The actual code looks like:
ISVNAuthenticationManager mgr = SVNWCUtil.createDefaultAuthenticationManager();
mgr.setAuthenticationProvider(new AuthProvider());
repository.setAuthenticationManager(mgr);
And then the ISVNAuthenticationProvider impl looks like:
class AuthProvider implements ISVNAuthenticationProvider
{
public int acceptServerAuthentication(....)
public SVNAuthentication requestClientAuthentication(String kind, SVNUrl
url, String realm, SVNErrorMessage errMsg, SVNAuthentication prevAuth, boolean
authMaybeStored)
{
// so, I get the contents of my private key – for corporate privacy
reasons, can’t show how I’m getting this – if you can just assume I have it.
char[] private_key;
SVNSSHAuthentication sshAuth = new SVNSSHAuthentication(user, private_key,
null, 22, false, url, false);
return sshAuth;
}
}
So, over and over again this thing gets called, with the errMsg value of “svn:
File ‘NULL’ is not valid OpenSSH DSA or RSA private key file”
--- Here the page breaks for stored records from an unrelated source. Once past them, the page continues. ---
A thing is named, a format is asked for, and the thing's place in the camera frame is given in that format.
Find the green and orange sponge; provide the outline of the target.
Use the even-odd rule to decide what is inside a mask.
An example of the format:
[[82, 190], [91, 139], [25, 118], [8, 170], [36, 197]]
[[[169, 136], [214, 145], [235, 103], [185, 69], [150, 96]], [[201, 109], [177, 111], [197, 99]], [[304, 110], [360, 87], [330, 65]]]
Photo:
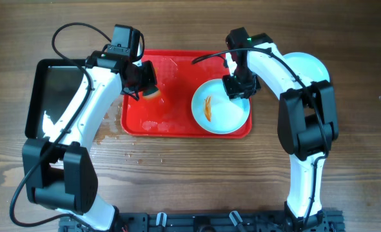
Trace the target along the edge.
[[144, 90], [142, 93], [142, 96], [145, 99], [154, 99], [157, 98], [160, 95], [160, 91], [158, 87], [156, 86], [151, 86], [147, 90]]

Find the white plate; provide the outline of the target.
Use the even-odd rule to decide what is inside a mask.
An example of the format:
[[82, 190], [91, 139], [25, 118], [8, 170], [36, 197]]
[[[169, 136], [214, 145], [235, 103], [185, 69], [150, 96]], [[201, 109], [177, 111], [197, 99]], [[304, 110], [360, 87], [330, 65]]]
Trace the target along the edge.
[[294, 69], [306, 77], [311, 78], [313, 81], [331, 81], [326, 66], [311, 54], [291, 52], [283, 55], [283, 57]]
[[222, 135], [241, 128], [248, 120], [251, 106], [249, 99], [230, 99], [222, 80], [212, 79], [193, 94], [191, 112], [201, 128]]

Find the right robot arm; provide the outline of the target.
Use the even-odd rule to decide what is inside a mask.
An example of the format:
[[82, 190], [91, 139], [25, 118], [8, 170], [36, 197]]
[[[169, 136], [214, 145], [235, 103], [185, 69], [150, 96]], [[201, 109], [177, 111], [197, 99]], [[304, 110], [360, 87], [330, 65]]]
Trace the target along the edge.
[[237, 28], [226, 44], [230, 72], [222, 80], [227, 96], [249, 99], [263, 81], [278, 97], [277, 134], [291, 165], [288, 214], [297, 224], [313, 224], [322, 209], [323, 165], [338, 138], [333, 86], [327, 77], [308, 77], [304, 64], [288, 60], [266, 34], [250, 36]]

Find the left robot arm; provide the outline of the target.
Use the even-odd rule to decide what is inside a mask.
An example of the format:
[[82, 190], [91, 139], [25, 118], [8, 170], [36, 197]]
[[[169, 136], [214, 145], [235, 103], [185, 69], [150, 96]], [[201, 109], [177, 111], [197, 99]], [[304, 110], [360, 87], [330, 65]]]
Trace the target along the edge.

So, is this message referring to the java.io.File object private key file
that’s passed as an argument to other ctors for this class? But...I’m using
the ctor that takes a char[] instead of a File, because that’s exactly my
requirement – I can’t have the file on disk (again, for reasons I can’t go
into).
Can anyone guide me as to the correct way to accomplish what I’m trying to
accomplish? In a nutshell, the requirement is that I am not going to have an
on-disk representation of the private key; I’ll have an in-memory version only.
Is there a way to accomplish auth with svnkit this way, given this constraint?